**Recorded data:**
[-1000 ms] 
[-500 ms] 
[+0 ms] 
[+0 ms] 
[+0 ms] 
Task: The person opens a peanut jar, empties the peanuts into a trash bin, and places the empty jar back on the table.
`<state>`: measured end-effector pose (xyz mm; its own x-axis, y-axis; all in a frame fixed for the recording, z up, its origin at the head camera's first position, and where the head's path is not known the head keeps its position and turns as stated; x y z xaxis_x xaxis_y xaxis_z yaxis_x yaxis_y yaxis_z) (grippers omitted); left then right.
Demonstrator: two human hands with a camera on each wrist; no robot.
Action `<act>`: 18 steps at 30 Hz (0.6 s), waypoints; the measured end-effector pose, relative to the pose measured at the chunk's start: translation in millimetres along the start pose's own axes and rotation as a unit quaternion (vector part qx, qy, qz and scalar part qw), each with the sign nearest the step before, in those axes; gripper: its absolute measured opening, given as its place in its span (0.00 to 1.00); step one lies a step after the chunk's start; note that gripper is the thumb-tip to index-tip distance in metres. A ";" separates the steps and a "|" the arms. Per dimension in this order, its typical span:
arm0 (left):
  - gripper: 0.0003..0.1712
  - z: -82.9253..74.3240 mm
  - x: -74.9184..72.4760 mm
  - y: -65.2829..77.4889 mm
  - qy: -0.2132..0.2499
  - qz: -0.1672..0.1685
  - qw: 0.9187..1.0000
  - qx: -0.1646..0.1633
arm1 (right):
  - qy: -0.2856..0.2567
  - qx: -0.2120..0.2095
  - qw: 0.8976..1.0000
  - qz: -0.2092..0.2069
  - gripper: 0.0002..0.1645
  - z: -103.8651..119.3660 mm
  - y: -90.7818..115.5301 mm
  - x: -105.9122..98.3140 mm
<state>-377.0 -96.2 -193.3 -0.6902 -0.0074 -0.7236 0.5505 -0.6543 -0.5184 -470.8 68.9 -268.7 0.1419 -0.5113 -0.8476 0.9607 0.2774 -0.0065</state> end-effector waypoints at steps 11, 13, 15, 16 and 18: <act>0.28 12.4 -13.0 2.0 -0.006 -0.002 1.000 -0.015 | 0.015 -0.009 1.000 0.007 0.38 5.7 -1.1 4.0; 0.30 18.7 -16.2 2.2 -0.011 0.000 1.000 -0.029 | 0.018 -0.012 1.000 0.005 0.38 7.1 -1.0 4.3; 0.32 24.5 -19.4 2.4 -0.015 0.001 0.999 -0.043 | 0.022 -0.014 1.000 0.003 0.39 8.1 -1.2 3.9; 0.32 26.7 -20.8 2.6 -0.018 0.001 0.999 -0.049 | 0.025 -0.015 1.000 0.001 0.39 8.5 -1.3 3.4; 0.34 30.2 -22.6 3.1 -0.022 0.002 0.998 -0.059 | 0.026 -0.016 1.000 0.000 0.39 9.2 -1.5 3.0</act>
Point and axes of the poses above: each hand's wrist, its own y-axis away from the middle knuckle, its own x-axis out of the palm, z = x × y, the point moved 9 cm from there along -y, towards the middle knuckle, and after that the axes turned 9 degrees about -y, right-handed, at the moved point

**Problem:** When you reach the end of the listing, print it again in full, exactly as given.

**Result of this exercise:**
[-1000 ms] 
[-500 ms] 
[+0 ms] 
[+0 ms] 
[+0 ms] 
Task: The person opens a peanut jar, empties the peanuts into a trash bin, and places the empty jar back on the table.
`<state>`: measured end-effector pose (xyz mm; its own x-axis, y-axis; all in a frame fixed for the recording, z up, its origin at the head camera's first position, and where the head's path is not known the head keeps its position and turns as stated; x y z xaxis_x xaxis_y xaxis_z yaxis_x yaxis_y yaxis_z) (grippers omitted); left then right.
Demonstrator: two human hands with a camera on each wrist; no robot.
Action `<act>`: 18 steps at 30 Hz (0.6 s), waypoints; the measured end-effector pose, relative to the pose measured at the chunk's start: translation in millimetres along the start pose's own axes and rotation as a unit quaternion (vector part qx, qy, qz and scalar part qw), each with the sign nearest the step before, in those axes; gripper: its absolute measured opening, given as its place in its span (0.00 to 1.00); step one lies a step after the chunk's start; note that gripper is the thumb-tip to index-tip distance in metres. A ";" separates the steps and a "|" the arms. Per dimension in this order, its typical span:
arm0 (left):
  - gripper: 0.0003..0.1712
  - z: -82.9253..74.3240 mm
  - x: -74.9184..72.4760 mm
  - y: -65.2829..77.4889 mm
  - qy: -0.2132..0.2499
  - qz: -0.1672..0.1685
  - qw: 0.9187..1.0000
  - qx: -0.1646..0.1633
arm1 (right):
  - qy: -0.2856..0.2567
  - qx: -0.2120..0.2095
  - qw: 0.8976..1.0000
  - qz: -0.2092..0.2069
  - gripper: 0.0002..0.1645
  - z: -103.8651..119.3660 mm
  - y: -90.7818..115.5301 mm
  - x: -105.9122..98.3140 mm
<state>-377.0 -96.2 -193.3 -0.6902 -0.0074 -0.7236 0.5505 -0.6543 -0.5184 -470.8 68.9 -268.7 0.1419 -0.5113 -0.8476 0.9607 0.2774 -0.0065</state> end-effector waypoints at steps 11, 13, 15, 16 and 18: <act>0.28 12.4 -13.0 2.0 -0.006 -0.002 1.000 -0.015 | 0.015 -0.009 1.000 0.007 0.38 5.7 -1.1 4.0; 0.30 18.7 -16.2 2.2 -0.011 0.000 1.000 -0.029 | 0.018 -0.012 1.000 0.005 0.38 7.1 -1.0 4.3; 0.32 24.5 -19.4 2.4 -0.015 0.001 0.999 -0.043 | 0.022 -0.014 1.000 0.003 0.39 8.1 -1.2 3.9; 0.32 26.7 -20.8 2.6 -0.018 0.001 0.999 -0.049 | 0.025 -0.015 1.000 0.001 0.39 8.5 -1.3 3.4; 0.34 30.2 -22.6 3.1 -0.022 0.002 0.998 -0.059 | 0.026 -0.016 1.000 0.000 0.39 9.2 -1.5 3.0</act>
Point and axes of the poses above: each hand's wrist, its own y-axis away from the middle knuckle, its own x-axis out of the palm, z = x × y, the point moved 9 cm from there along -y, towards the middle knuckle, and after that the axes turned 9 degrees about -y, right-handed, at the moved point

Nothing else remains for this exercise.